Though I hate to admit it, I seem to have inherited this habit of meticulously planning the future from my mother. I regularly update my spreadsheet of classes I plan to take for the next two years, and my planner often has my day scheduled down to the minute.

When I found a recipe for pan-seared swordfish with orange-apricot sauce, I was prepared to follow the recipe diligently with a few specific substitutions, deviating from the instructions as little as possible. While I was trying to follow the directions to a T, my fiancé Greg, more of a shoots-from-the-hip kind of guy, took the basic ingredients of the recipe and started molding his own idea of how he wanted the dish to taste.

In the end, our baked halibut with orange-cranberry sauce turned out to be a delicious product of both planning and imagination. The dish is not a difficult one to prepare, because many of the ingredients, like the dried cranberries, orange juice, and onions, already have a lot of flavor and don’t require too much finessing.

The original recipe called for dried apricots, but I had the cranberries on hand, which turned out marvelously because they were slightly tangy but still very sweet. Dried cherries might also work, but raisins, for example, won’t pack enough punch to really jazz up the mild halibut.

The halibut was supposed to be pan-seared, which just entails dragging the fillets through some flour and then searing them in a little oil. We preferred baking the fish for a lighter, healthier meal.

This recipe turned out as it did largely because of what I had in the kitchen. Adjust it to the things you regularly have on hand. You can choose a different kind of juice, or you can add bits of fresh fruit, like orange or lime, to the sauce. If you don’t feel like washing another pan, make a salsa out of the ingredients by adding a tomato and using less orange juice.

Hearty help: Serve this on pasta with a little olive oil, salt, and pepper.The juxtaposition of the sweet sauce and the savory pasta is divine.

The Ingredients

Four halibut fillets (each about a half-inch thick)

1/2 cup dried cranberries

1 1/2 cups orange juice

1 lime

1/2 medium-sized onion

Olive oil

Salt

Pepper

The Directions

1. Preheat the oven to 400° F.

2. Arrange the fillets in a greased baking dish.

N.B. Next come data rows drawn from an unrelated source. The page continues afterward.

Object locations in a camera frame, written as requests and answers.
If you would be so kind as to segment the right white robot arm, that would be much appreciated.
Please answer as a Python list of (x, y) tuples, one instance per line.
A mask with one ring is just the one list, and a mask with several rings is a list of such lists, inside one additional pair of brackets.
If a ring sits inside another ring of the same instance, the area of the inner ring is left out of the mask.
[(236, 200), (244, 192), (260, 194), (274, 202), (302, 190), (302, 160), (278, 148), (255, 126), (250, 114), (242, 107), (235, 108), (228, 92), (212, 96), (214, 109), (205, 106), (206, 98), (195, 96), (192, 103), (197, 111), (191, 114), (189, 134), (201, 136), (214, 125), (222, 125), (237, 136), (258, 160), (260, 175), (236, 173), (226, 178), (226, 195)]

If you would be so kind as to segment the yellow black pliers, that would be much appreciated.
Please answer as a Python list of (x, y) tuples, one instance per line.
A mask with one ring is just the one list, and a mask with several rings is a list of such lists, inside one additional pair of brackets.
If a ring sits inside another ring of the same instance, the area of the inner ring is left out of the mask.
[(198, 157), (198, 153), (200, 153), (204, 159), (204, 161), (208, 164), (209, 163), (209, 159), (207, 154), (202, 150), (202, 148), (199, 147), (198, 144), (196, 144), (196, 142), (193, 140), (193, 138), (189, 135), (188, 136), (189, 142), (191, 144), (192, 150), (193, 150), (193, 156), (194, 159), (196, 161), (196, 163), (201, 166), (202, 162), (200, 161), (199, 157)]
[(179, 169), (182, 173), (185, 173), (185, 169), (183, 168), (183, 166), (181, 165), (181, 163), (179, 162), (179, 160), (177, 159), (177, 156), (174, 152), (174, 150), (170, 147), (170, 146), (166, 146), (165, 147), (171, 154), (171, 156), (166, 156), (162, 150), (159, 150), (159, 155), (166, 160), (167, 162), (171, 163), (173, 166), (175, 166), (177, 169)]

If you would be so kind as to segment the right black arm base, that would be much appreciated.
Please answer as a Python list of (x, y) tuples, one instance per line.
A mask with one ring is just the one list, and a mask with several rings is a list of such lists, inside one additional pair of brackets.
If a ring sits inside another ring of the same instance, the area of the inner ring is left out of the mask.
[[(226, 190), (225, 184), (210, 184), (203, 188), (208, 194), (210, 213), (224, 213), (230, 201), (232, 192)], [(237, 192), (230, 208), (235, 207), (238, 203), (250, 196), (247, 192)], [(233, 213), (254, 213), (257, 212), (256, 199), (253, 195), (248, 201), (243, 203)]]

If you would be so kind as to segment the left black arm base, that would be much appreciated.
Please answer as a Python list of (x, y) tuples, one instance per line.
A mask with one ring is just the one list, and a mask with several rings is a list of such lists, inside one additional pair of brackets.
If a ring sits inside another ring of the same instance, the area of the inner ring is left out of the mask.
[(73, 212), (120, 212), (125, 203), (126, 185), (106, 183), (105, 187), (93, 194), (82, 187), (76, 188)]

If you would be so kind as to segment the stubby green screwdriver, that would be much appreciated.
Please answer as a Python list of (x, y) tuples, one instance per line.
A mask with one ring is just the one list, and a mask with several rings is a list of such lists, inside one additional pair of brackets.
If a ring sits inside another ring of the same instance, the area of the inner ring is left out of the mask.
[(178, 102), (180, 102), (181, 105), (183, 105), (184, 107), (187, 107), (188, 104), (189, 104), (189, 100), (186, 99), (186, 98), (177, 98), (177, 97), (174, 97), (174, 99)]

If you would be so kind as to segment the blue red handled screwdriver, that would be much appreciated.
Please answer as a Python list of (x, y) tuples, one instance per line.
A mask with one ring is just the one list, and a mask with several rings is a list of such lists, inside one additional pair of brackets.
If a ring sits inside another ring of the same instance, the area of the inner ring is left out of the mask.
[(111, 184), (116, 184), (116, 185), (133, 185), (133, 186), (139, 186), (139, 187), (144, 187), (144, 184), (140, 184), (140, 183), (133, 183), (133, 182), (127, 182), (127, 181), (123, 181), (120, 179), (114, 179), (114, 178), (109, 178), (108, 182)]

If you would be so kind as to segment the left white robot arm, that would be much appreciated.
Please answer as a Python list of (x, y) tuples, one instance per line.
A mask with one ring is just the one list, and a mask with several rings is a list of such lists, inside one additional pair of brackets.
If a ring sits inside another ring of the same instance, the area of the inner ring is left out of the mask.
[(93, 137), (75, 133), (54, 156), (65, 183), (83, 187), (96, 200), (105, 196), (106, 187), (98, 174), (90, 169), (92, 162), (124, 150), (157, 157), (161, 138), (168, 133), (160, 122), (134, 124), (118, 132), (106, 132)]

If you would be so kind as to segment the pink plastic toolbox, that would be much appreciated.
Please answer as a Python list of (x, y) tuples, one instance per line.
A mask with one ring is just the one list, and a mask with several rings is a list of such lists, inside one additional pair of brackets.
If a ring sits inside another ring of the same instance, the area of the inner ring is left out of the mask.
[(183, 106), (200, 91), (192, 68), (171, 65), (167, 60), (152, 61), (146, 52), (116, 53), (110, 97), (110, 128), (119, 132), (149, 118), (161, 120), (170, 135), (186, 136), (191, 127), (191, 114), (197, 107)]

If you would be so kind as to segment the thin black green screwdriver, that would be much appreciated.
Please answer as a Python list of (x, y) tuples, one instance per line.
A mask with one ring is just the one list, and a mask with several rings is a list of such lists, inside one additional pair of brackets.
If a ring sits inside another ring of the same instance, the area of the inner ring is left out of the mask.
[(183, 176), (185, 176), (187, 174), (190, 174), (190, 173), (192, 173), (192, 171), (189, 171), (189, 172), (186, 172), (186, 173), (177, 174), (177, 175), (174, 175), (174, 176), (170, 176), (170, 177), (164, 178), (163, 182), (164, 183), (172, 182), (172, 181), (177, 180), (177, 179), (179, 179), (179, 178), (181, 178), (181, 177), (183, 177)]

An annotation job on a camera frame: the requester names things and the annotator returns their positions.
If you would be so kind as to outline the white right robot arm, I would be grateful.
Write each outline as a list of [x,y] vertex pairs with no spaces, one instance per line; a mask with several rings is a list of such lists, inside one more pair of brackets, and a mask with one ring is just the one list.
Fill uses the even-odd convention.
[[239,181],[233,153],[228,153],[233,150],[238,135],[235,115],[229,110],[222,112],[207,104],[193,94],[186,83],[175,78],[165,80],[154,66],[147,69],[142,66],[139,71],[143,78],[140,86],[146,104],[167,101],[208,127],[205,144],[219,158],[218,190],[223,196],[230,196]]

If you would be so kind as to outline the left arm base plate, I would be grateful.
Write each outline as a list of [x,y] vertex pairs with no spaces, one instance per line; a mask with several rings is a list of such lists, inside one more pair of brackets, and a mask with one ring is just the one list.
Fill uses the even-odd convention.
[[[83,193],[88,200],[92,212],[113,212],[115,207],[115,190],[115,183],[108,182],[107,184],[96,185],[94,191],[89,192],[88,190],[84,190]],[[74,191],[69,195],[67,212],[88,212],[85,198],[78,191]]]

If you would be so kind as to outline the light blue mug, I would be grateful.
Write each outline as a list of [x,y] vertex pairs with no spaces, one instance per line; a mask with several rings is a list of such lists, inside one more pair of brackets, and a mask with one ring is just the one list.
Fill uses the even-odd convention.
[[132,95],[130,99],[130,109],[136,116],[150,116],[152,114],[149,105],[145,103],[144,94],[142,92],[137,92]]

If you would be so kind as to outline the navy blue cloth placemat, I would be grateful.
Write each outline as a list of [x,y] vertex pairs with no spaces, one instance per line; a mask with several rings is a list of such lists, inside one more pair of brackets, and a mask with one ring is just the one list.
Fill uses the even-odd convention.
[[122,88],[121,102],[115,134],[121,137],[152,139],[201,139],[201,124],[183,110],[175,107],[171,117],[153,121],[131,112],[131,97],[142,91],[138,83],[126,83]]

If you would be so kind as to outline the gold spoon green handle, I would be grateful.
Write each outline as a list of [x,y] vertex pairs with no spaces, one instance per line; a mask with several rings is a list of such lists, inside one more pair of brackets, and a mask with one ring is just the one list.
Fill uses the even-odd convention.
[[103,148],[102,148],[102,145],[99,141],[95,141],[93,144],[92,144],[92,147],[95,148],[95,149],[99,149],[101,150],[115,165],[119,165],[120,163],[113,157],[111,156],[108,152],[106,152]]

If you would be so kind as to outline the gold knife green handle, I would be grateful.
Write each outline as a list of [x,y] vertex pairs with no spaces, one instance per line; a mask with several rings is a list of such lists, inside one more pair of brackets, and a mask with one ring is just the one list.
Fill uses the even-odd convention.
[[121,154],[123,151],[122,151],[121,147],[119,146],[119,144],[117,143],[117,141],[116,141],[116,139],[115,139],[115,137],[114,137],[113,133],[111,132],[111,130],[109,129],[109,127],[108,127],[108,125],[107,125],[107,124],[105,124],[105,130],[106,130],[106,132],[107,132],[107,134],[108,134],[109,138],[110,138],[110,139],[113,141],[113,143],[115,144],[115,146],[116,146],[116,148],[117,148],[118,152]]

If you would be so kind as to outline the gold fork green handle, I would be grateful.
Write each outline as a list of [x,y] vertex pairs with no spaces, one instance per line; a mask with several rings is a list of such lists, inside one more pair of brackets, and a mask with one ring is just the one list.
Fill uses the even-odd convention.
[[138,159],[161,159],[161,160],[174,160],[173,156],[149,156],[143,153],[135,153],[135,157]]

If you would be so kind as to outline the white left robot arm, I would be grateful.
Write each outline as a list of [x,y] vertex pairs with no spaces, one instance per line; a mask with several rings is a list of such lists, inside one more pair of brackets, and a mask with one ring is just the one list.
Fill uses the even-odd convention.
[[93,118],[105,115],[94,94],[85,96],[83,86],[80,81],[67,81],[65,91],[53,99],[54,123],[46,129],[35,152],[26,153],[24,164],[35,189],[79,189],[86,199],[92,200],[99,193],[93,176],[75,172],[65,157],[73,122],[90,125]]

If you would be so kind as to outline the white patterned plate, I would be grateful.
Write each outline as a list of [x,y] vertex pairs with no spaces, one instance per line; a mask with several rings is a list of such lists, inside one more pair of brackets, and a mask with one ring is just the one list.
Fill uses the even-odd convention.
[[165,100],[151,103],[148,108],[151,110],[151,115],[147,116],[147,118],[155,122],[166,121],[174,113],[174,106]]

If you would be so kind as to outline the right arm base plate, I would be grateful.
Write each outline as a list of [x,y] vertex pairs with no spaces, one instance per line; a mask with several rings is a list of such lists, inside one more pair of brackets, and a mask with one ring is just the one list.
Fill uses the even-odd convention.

Rub a little olive oil, salt, and pepper on each fillet.

3. Zest the lime, then quarter it. Squeeze the juice of 3/4 lime into a bowl. Squeeze the juice of 1/4 lime on the fillets.

4. Bake until the fillets flake when poked with a fork, about 15 minutes.

5. Dice the onion.

6. Chop the dried cranberries into smaller pieces. Each dried cranberry slice should be cut into about three or four pieces.

7. Put a little oil in a pan and put in the onions. Cook until slightly softened, but do not brown. The longer you cook the onions, the sweeter they get. The rest of the sauce is already very sweet, so you don’t need the sweetness of the onion as well.

8. Add the cranberries, lime zest, and the rest of the lime juice to the onions. Add more oil to the pan as needed.

9. Add the orange juice while the pan is still on the flame, but immediately remove from heat after adding the juice. The juice should bubble intensely. For a thicker sauce, add less juice. For a thicker sauce, add more juice.

10. Spoon the sauce onto the fillets and serve.